What to produce
Each line of the data below from the one holding "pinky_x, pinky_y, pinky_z" to the one holding "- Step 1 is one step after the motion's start", inclusive, is to be reproduced exactly; no other line belongs in the answer.

Data to use
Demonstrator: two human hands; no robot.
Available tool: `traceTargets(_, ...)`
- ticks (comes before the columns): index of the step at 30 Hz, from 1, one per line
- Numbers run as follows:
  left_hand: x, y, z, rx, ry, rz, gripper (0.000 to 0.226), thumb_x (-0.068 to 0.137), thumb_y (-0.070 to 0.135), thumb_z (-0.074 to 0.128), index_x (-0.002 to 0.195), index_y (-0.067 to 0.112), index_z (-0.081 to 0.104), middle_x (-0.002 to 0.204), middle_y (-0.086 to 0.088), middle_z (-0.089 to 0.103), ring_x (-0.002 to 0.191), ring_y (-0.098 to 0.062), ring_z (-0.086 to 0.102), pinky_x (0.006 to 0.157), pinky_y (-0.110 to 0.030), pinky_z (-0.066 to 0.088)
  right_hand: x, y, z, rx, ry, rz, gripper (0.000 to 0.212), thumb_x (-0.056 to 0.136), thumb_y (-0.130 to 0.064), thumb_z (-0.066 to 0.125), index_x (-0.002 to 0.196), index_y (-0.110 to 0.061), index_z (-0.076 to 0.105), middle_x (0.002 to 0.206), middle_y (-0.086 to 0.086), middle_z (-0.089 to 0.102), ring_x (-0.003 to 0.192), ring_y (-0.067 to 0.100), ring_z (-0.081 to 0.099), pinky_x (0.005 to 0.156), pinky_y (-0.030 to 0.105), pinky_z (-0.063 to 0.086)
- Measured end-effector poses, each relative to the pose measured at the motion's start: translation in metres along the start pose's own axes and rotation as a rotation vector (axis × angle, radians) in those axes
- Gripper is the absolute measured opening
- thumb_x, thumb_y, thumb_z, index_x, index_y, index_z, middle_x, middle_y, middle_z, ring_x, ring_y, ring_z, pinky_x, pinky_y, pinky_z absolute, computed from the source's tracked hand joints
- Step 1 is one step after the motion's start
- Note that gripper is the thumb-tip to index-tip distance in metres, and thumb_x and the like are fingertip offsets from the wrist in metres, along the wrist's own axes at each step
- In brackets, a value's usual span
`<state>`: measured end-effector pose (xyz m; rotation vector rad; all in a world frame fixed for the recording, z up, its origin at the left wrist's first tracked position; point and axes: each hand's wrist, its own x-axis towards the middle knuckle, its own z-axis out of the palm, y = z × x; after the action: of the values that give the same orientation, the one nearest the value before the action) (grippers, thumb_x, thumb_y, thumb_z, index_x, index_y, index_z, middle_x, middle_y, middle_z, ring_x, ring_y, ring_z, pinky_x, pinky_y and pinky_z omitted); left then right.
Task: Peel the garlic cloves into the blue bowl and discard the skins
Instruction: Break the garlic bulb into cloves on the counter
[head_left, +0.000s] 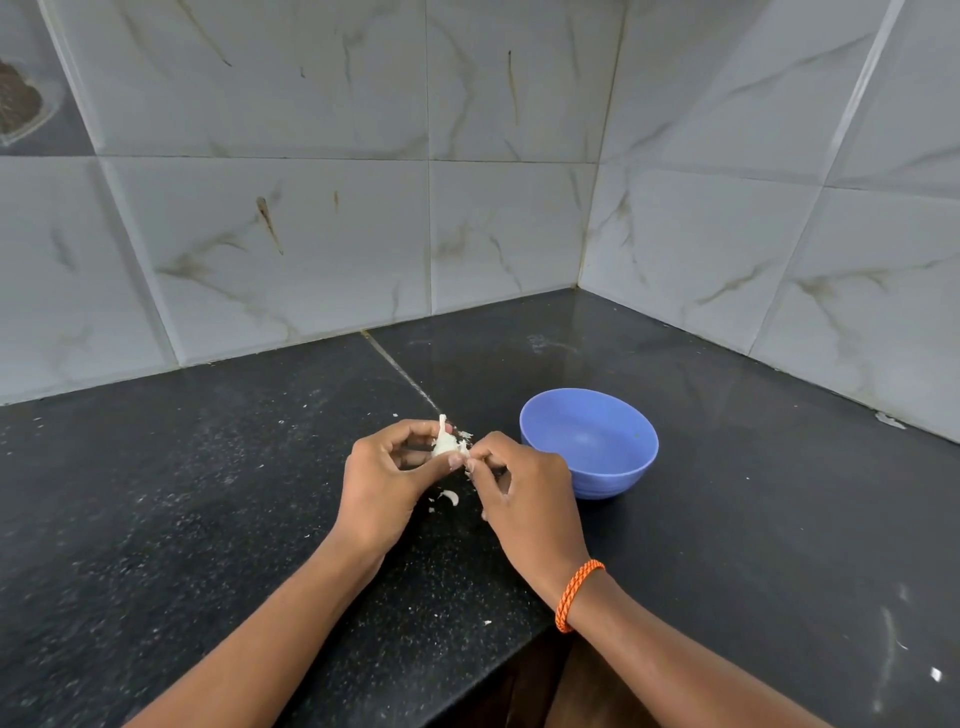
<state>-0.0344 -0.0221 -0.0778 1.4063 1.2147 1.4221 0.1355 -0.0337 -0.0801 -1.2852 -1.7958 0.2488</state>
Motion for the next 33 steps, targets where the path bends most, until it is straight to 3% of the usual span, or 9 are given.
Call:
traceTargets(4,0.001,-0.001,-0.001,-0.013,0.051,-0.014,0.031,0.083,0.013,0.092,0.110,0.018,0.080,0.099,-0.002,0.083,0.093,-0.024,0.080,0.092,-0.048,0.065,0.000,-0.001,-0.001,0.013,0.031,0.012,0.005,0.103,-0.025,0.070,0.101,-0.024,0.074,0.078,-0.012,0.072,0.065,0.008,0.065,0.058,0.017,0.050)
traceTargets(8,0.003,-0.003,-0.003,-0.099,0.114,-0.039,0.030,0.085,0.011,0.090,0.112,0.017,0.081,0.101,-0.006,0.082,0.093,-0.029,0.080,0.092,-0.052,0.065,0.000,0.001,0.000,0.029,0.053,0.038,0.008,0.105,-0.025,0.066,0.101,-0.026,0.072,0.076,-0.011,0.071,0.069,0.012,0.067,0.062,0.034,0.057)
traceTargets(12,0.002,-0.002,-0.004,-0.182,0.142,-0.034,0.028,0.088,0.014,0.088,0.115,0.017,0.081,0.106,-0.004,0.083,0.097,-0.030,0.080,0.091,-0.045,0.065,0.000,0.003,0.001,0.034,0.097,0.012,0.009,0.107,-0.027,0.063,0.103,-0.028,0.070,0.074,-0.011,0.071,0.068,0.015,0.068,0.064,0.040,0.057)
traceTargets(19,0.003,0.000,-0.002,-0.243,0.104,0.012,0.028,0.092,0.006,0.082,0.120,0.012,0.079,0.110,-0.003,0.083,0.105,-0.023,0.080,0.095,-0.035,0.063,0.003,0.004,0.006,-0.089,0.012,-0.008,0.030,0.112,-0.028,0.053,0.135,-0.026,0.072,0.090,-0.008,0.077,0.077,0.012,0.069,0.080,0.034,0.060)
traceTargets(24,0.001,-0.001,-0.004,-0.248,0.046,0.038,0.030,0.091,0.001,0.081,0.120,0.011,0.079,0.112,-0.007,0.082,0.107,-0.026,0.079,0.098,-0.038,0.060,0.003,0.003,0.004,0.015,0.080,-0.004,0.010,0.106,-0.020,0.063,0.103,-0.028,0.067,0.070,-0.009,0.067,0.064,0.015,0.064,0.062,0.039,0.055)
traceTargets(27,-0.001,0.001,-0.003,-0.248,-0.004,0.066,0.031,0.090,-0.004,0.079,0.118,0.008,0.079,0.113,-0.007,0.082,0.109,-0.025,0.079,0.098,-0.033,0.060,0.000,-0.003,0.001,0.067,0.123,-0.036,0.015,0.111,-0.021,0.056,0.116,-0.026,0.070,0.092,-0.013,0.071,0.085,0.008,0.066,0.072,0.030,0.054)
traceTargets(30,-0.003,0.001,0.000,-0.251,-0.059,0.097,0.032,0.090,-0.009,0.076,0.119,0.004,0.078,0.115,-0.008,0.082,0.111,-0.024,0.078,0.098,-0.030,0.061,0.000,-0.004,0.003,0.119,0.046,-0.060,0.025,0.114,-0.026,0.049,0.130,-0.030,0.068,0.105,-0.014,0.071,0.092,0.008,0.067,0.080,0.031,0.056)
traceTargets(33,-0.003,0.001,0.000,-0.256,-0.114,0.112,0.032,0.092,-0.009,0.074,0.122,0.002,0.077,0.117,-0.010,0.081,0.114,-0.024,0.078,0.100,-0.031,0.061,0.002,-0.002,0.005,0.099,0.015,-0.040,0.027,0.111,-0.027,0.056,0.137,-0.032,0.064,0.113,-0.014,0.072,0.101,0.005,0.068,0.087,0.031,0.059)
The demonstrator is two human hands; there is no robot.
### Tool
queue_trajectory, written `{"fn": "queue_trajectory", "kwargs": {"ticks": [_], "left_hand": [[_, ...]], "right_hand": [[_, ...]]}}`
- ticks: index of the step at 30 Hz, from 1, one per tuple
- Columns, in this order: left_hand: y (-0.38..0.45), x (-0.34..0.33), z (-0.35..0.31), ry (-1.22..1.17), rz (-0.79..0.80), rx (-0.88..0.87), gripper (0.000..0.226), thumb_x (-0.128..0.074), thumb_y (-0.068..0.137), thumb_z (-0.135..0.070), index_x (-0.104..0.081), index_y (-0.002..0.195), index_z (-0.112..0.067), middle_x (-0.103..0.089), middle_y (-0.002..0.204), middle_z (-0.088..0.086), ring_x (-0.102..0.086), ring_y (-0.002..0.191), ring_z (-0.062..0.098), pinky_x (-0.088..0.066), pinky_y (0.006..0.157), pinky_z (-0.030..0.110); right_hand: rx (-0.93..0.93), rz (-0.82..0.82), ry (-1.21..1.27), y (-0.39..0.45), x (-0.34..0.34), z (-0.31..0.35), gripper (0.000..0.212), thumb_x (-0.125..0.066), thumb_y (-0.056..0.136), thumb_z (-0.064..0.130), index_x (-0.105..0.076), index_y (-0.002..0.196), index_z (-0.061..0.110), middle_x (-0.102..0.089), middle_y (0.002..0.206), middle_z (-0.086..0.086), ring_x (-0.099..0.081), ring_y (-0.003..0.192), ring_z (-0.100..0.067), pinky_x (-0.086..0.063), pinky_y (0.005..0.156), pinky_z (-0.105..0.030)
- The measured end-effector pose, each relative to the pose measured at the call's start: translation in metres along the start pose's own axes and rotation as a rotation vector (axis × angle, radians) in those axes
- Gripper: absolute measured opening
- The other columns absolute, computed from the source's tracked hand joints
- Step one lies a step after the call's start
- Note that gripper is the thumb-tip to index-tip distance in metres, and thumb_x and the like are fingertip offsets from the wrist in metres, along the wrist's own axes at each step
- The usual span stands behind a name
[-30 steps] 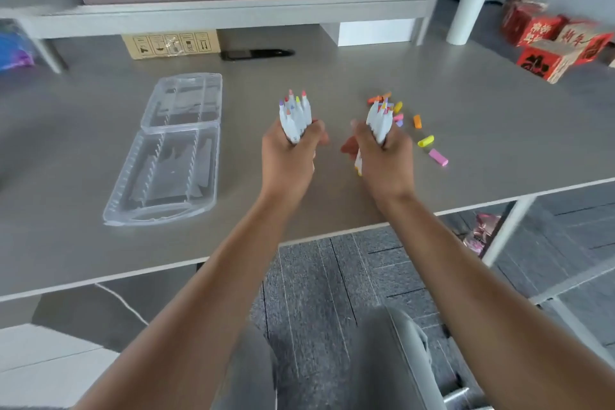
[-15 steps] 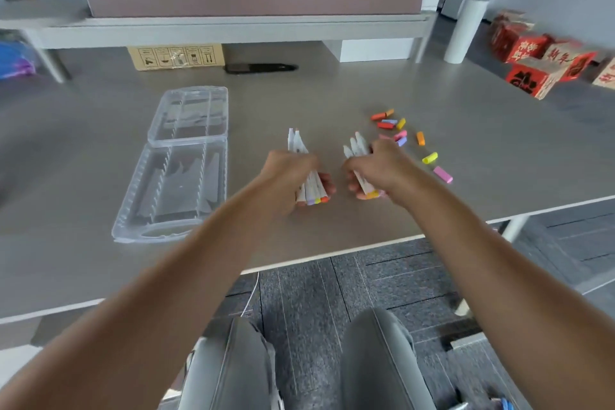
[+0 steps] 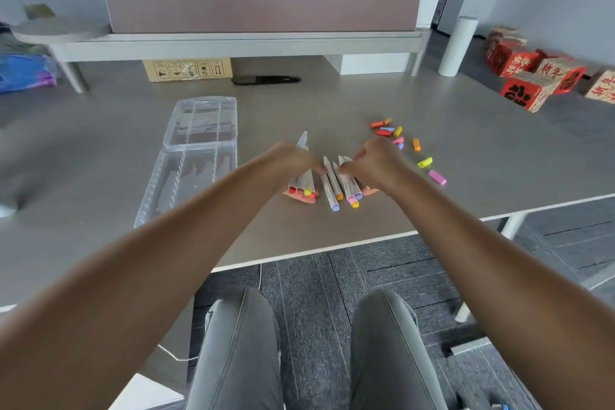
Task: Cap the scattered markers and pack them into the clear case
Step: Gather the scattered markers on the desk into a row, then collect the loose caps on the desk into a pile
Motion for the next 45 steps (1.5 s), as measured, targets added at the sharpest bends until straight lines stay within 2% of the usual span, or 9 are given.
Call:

Answer area
- thumb_x, thumb_y, thumb_z, index_x, index_y, index_z, middle_x, middle_y, middle_z, ring_x, ring_y, ring_z, pinky_x, pinky_y, pinky_z absolute, computed from the source's tracked hand joints
- Step 1 is one step after the motion's start

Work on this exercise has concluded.